The EU has already concluded MRAs with other countries like Australia, Canada, Japan, Switzerland and New Zealand. The MRA with the USA has already been under discussion since the nineties. In 1998, a contract was made but never put into practice, though, because of the two very different legal systems. The question of communicating detailed inspection results has been a recurring subject of discussions. Moreover, the FDA had doubts about the consistent quality of inspections in Europe. Equivalent systems had been recognised for some countries but it had also been noticed that some EU countries couldn't show an inspection system comparable to that of the FDA. Yet, the EU has consistently made clear that the agreement could only be concluded with the EU and not with individual EU member states.
In the context of negotiations over the last years, progress has been made with regard to those points. Since 2014, cooperation has been intensified. Thereby, a Joint Audit Programme has been established. So far, the FDA has participated as an observer in 13 audits performed among EU countries. During the first audit of this kind, inspectors from England and Norway audited the Swedish GMP inspectorate under FDA supervision.

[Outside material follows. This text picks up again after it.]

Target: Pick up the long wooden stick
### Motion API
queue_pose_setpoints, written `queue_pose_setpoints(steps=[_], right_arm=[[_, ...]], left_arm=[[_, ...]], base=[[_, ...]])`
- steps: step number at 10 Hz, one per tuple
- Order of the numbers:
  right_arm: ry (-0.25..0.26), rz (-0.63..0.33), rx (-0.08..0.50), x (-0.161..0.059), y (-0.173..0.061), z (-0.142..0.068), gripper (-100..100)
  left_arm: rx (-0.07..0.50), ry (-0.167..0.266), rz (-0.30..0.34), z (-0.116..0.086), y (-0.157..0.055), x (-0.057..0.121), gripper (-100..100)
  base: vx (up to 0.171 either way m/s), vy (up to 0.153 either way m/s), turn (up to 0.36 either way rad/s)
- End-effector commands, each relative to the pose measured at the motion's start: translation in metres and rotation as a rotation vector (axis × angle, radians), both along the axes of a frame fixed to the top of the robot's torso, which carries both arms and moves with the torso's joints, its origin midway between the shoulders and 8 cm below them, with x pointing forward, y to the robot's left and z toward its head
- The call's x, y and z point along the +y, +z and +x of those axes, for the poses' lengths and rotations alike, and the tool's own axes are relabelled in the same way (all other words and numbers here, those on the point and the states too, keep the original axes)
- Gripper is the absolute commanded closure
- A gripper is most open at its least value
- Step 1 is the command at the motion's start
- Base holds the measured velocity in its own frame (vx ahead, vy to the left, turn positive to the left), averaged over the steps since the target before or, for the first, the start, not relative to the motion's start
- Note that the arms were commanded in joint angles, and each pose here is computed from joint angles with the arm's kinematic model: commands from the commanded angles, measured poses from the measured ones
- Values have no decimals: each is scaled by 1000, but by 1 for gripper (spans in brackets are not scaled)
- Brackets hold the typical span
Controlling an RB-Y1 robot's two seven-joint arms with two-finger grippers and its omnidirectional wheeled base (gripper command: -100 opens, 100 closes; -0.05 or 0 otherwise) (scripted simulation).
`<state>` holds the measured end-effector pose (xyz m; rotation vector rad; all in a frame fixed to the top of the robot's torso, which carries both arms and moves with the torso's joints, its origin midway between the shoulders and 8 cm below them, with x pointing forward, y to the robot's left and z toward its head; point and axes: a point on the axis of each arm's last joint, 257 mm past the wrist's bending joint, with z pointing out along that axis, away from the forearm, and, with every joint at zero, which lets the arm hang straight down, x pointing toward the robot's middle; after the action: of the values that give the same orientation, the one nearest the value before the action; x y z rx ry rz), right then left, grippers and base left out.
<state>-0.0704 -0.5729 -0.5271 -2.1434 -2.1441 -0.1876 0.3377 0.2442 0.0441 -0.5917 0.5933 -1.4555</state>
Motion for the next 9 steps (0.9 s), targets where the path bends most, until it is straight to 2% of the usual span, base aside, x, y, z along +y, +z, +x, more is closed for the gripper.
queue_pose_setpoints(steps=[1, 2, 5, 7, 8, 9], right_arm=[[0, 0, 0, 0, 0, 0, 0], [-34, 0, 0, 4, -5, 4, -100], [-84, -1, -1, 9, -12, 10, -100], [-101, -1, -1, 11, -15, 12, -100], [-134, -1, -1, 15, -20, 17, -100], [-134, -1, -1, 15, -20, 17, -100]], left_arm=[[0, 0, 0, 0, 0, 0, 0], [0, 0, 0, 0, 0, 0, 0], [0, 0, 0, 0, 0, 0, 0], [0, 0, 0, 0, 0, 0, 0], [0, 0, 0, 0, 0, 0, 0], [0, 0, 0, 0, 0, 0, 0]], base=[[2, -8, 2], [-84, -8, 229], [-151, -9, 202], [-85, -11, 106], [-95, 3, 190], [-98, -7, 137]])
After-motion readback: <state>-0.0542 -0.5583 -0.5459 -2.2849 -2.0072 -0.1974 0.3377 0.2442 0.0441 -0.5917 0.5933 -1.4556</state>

It will be interesting to see how the procedural rules are concretely applied in case of suspension of recognition of an authority - e.g. when the FDA refuses to recognise the inspection authority of an EU country and vice-versa. Article 13 specifies that. According to it, "Each Party has the right to suspend recognition of a recognized authority of the other Party. This right shall be exercised in an objective and reasoned manner and communicated in writing to the other Party and the recognized authority." [...] Furthermore: "Upon the suspension of an authority previously listed as a recognized authority, a Party is no longer obligated to accept official GMPs documents of the suspended authority."
The agreement which has been made shall cover both medicinal products and APIs. Human blood, human plasma, human tissues and organs, and veterinary immunologicals are excluded from the scope of the agreement. The new agreement should come into force on 1st November 2017. Until then, the FDA wants to review the authorities of further EU countries. Similarly, the EU wants to check the regulatory authorities in the different US Federal States.